Now I’d grown up in a world where self-sufficiency was highly prized. My experience of parish ministry was that I can’t do it on my own. Now, that experience of not being able to do it on my own can be very, in a sense, threatening and even painful. And at other times of my life later on I had the same experience, I can’t do this on my own, I need help. Now for all that it can seem threatening it also is extraordinarily creative. So I look back on those years in parishes where it wasn’t always easy living with other clergy in the house, I have to say. It wasn’t easy dealing with real, raw human emotion and highly charged situations like marital bust up and that sort of thing and at the age I was, and given the Seminary formation I had received I just was not equipped to be doing much of what I was asked to do.

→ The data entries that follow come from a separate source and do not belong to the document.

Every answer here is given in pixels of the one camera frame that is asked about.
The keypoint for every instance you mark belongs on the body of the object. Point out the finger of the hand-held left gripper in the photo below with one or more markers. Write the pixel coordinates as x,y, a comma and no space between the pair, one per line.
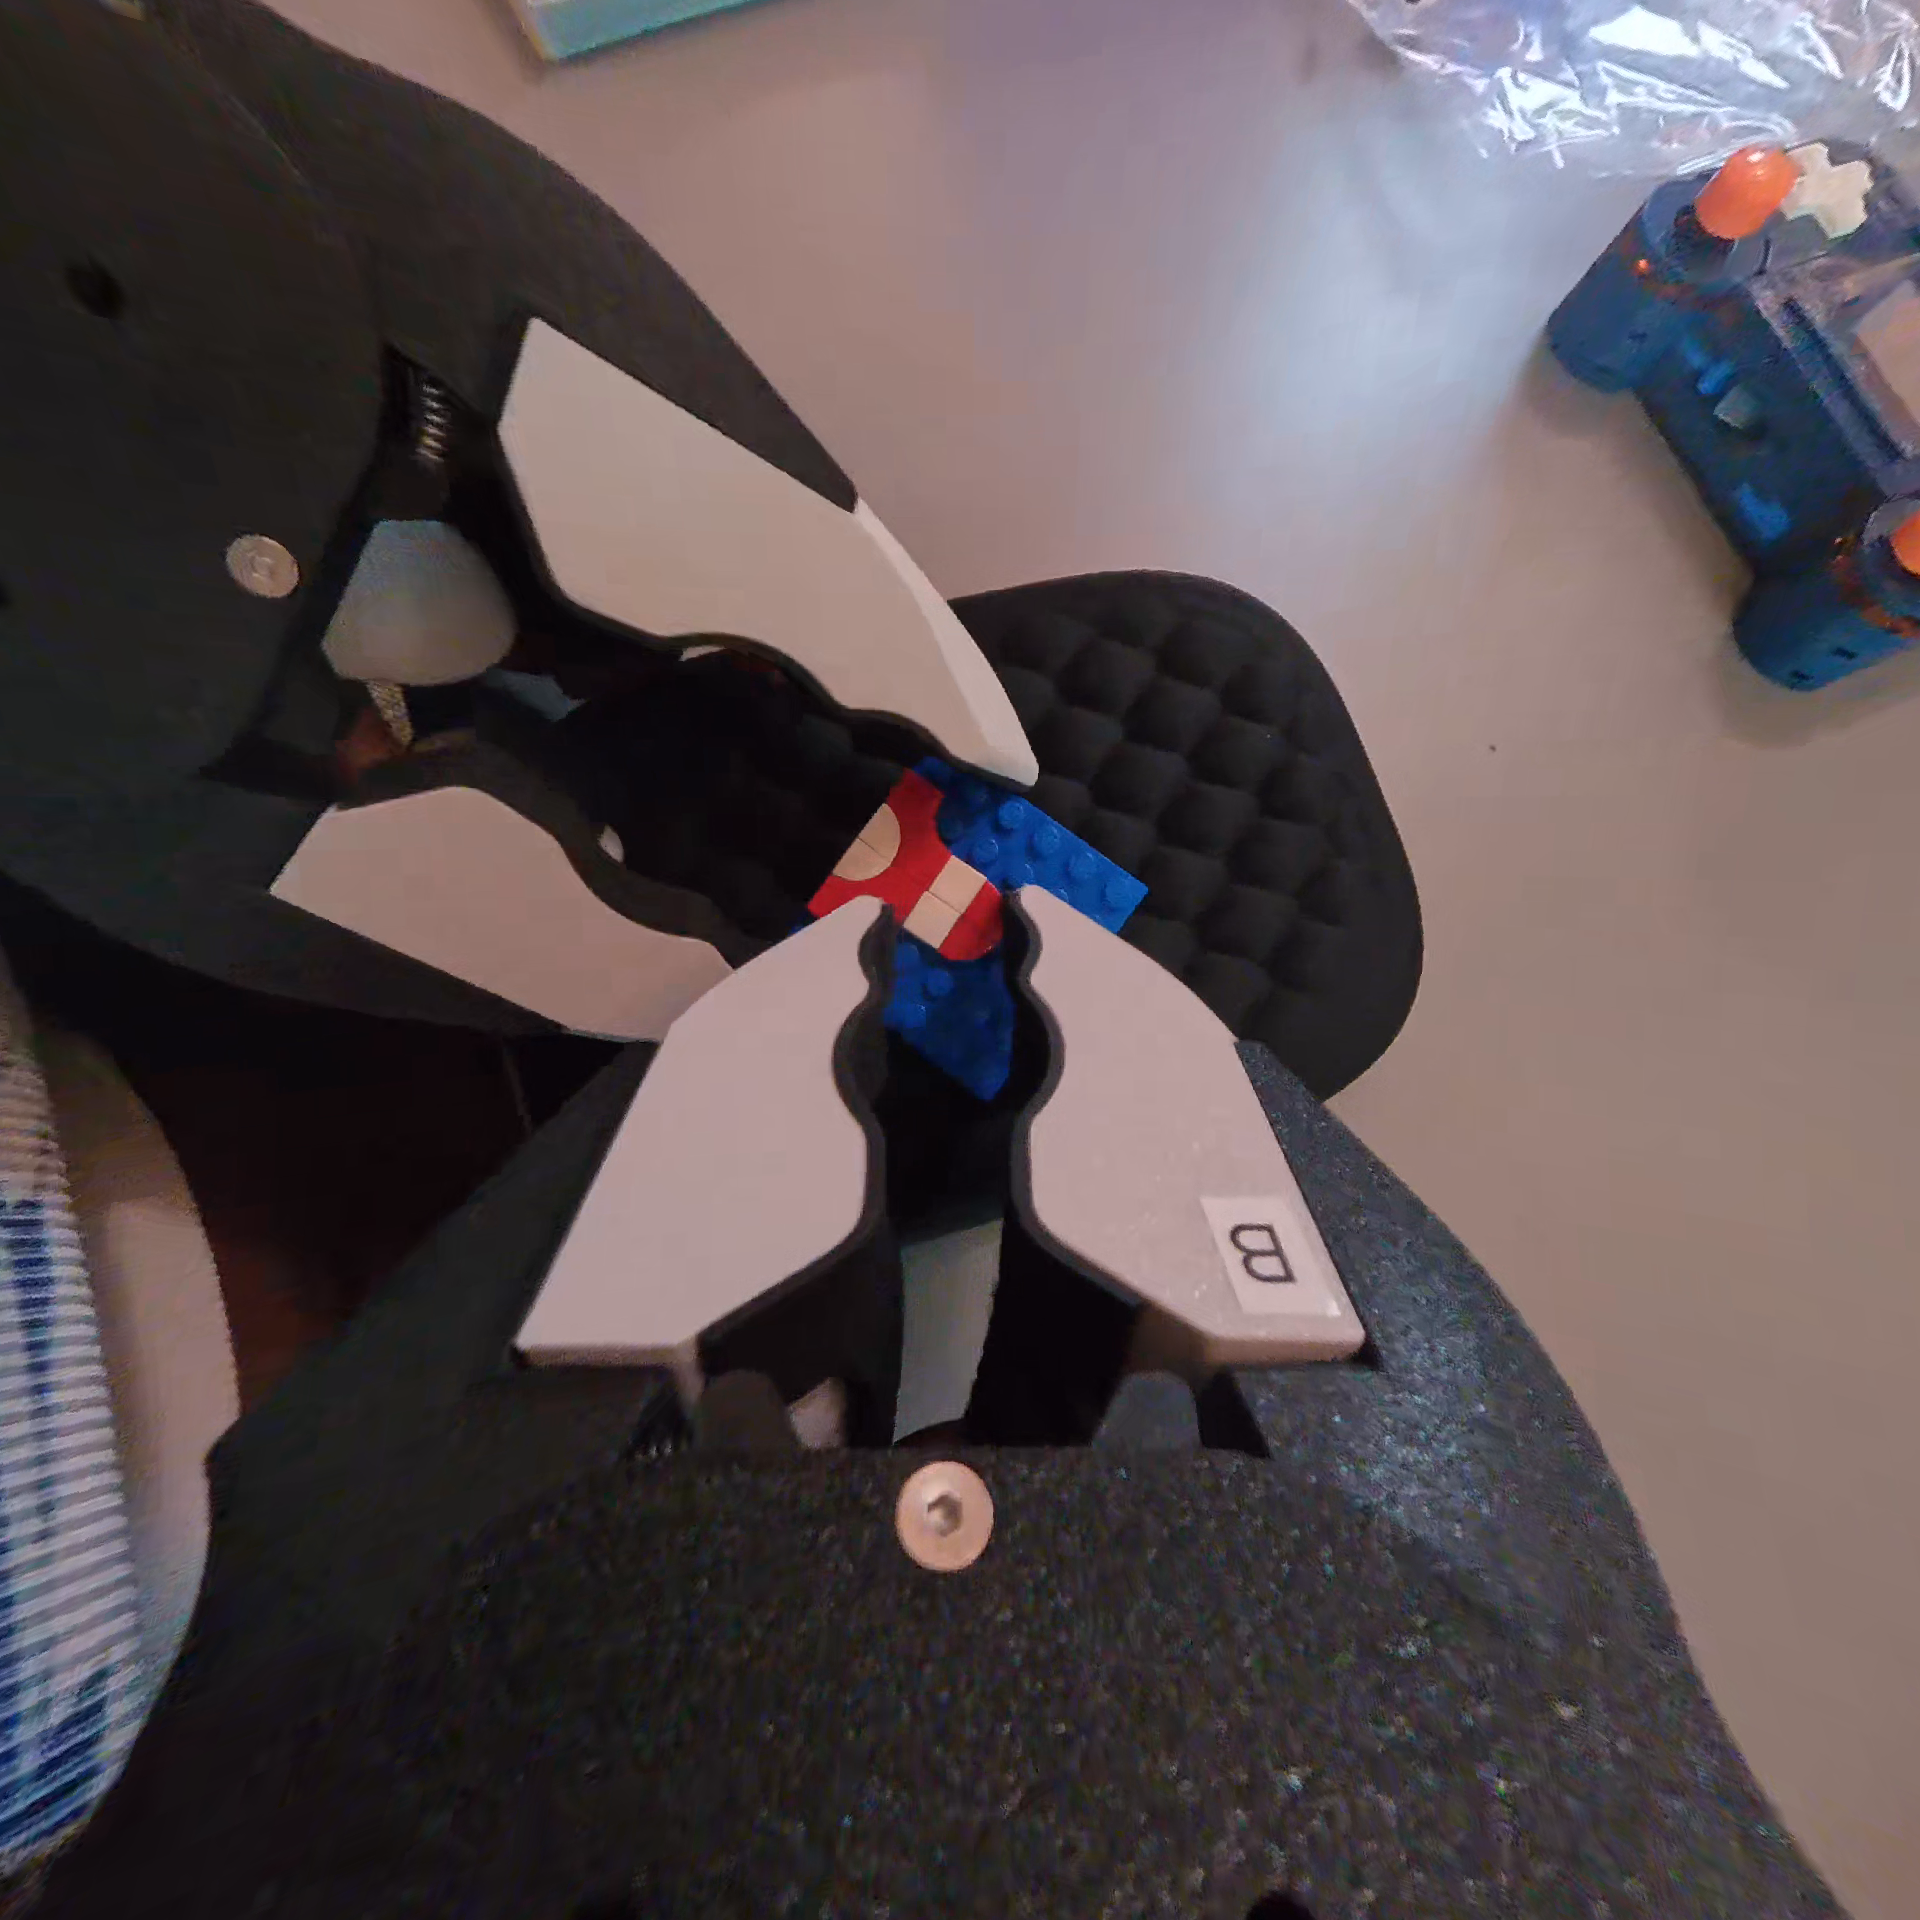
706,522
483,897

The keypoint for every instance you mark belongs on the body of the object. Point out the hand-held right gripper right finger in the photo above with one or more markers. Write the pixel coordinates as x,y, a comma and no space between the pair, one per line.
1160,1155

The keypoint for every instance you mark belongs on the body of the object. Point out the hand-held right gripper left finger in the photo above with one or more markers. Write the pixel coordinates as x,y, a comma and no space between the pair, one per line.
706,1186

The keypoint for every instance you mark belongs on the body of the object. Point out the blue toy plate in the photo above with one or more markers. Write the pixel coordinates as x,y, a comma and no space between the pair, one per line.
1047,865

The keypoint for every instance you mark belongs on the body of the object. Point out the black foam-lined case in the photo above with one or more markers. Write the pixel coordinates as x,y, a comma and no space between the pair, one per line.
1198,783

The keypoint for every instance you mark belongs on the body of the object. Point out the red white toy tiles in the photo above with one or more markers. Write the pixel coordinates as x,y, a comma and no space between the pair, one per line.
916,846

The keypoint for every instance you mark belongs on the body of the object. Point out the instruction booklet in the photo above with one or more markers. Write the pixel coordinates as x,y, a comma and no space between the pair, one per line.
632,27

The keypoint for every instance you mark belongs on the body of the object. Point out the toy handheld game console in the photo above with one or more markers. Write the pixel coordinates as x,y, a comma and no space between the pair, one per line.
1726,372

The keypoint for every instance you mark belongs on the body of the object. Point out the clear plastic bag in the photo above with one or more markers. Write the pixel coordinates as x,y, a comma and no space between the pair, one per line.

But that, learning your own limitations again is painful in its way, but that was a very creative experience that as a priest you have to learn what you can’t do. Sometimes you’ve got to learn to do things you can’t do but other times there’s a limit that you have to recognise, a limit to your capacity or to what’s appropriate for a priest to do. For instance, I’m not a trained psychologist and I can’t get into areas of psychological counselling that are not my competence. So learning your limitations is also about focusing what a priest is and what a priest does. And what a priest does not do, what I can’t do and perhaps shouldn’t do.

So look, I think the five years that I had in three parishes, I had two longer stints in two parishes and then one, six months in a third just as I was preparing to go overseas to study. But I look back now fifty years later and I think to myself, those five years were absolutely critical. Because it gave me some pastoral mud on the boots before I went into academic ministry and teaching and eventually into the episcopate. And with the stint I had in the Vatican. The danger is, and I saw this in some of my friends and colleagues in Rome, when I was studying they had come straight from ordination to study and they had never been in parish ministry. In that sense they hadn’t been able to put down roots in the priesthood. And I think they paid a price for that.

So I was always grateful that I was given five years in parishes and those years shaped me I think they gave me, I hope, something like a pastor’s heart and I’ve never lost that sense of being a pastor, whether I was teaching or as an academic or as a Bishop. Inevitably I’ve been a scholar, but I like to think that I have been a scholar, a teacher, but always with a pastor’s heart and always with a very strong sense of the need to communicate. And not just to be an ivory tower academic who doesn’t communicate, that’s not my thing. Son of a salesman.